Марию Воронову он уже потерял. Будет страшно, если в один и тот же день потеряет и другую женщину, которую здесь, в Германии, никакая другая ему не заменит. Поскольку такая замена попросту невозможна.
Уже выйдя во двор, Власов с удивлением обнаружил, что Мария все еще не уехала: она стояла у машины, опираясь рукой о капот, а по обе стороны от нее, словно изваяния, застыли – с автоматами наперевес – рослые эсэсовцы.
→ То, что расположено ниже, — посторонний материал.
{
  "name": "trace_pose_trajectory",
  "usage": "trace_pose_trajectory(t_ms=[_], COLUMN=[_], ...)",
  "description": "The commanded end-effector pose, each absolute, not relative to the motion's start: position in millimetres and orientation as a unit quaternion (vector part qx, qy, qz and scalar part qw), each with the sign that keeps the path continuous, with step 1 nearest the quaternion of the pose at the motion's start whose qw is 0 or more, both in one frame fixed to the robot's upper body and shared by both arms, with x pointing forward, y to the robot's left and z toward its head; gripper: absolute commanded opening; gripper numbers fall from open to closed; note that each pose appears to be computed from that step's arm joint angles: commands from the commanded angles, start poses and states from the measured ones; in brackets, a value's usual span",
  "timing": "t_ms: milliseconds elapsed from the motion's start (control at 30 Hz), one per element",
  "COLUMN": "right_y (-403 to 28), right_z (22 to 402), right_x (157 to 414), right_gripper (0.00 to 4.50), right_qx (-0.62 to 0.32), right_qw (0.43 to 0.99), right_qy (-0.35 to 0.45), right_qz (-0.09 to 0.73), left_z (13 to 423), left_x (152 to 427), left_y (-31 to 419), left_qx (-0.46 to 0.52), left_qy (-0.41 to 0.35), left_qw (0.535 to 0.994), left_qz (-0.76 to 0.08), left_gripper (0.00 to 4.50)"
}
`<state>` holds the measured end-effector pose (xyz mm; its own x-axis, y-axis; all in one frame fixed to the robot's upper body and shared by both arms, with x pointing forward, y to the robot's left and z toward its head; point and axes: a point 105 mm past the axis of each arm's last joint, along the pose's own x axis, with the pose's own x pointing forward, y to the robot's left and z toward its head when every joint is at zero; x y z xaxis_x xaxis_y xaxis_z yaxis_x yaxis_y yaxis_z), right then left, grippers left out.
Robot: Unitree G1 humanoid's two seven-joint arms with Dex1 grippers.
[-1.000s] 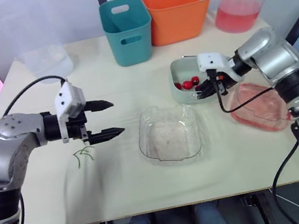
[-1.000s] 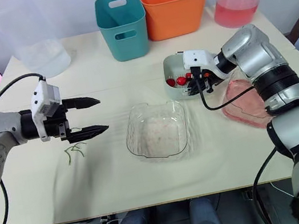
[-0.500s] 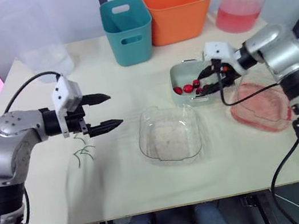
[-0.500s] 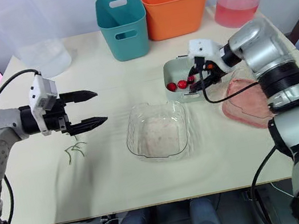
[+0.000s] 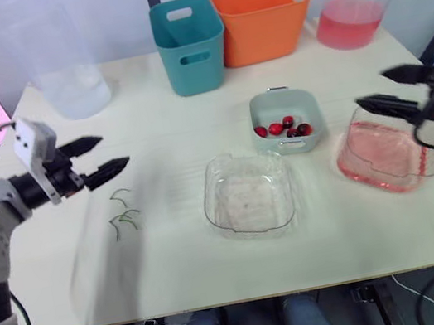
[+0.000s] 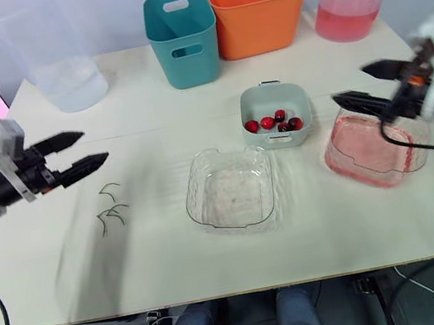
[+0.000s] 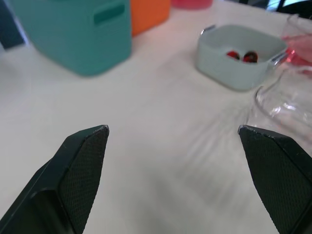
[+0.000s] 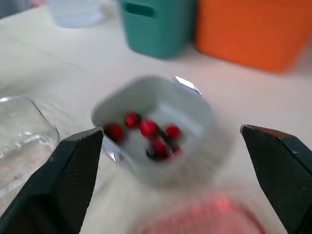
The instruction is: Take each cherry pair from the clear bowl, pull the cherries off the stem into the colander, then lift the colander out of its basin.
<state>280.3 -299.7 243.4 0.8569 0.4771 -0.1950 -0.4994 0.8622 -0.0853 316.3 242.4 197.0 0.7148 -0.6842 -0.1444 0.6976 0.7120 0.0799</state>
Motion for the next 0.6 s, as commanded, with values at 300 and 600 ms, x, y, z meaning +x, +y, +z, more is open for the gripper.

«Ждала, когда ты выйдешь, чтобы еще раз попрощаться, – истолковал это ее ожидание Власов. – Может, стоит подойти и еще раз предложить перевестись в РОА? Или, наоборот, поблагодарить, что она не согласилась переходить в твою армию, спасая тебя от ревности Хейди?»
И был крайне удивлен, что Мария не окликнула его, не помахала рукой. Едва завидев генерала, она демонстративно отвернулась, молча села в машину и уехала.
– Как считаете, капитан, возможно, у нее была какая-то просьба, с которой так и не решилась обратиться?
– По-моему, она поняла, что идете не к ней, – с хитринкой в голосе прокомментировал Штрик-Штрикфельдт.
– Но зачем-то она меня ждала.
– Только для того, господин генерал, чтобы убедиться, что вы идете не к ней.
– Проверить свою женскую интуицию?
– Скорее убедиться, что в состоянии окончательно порвать с вами.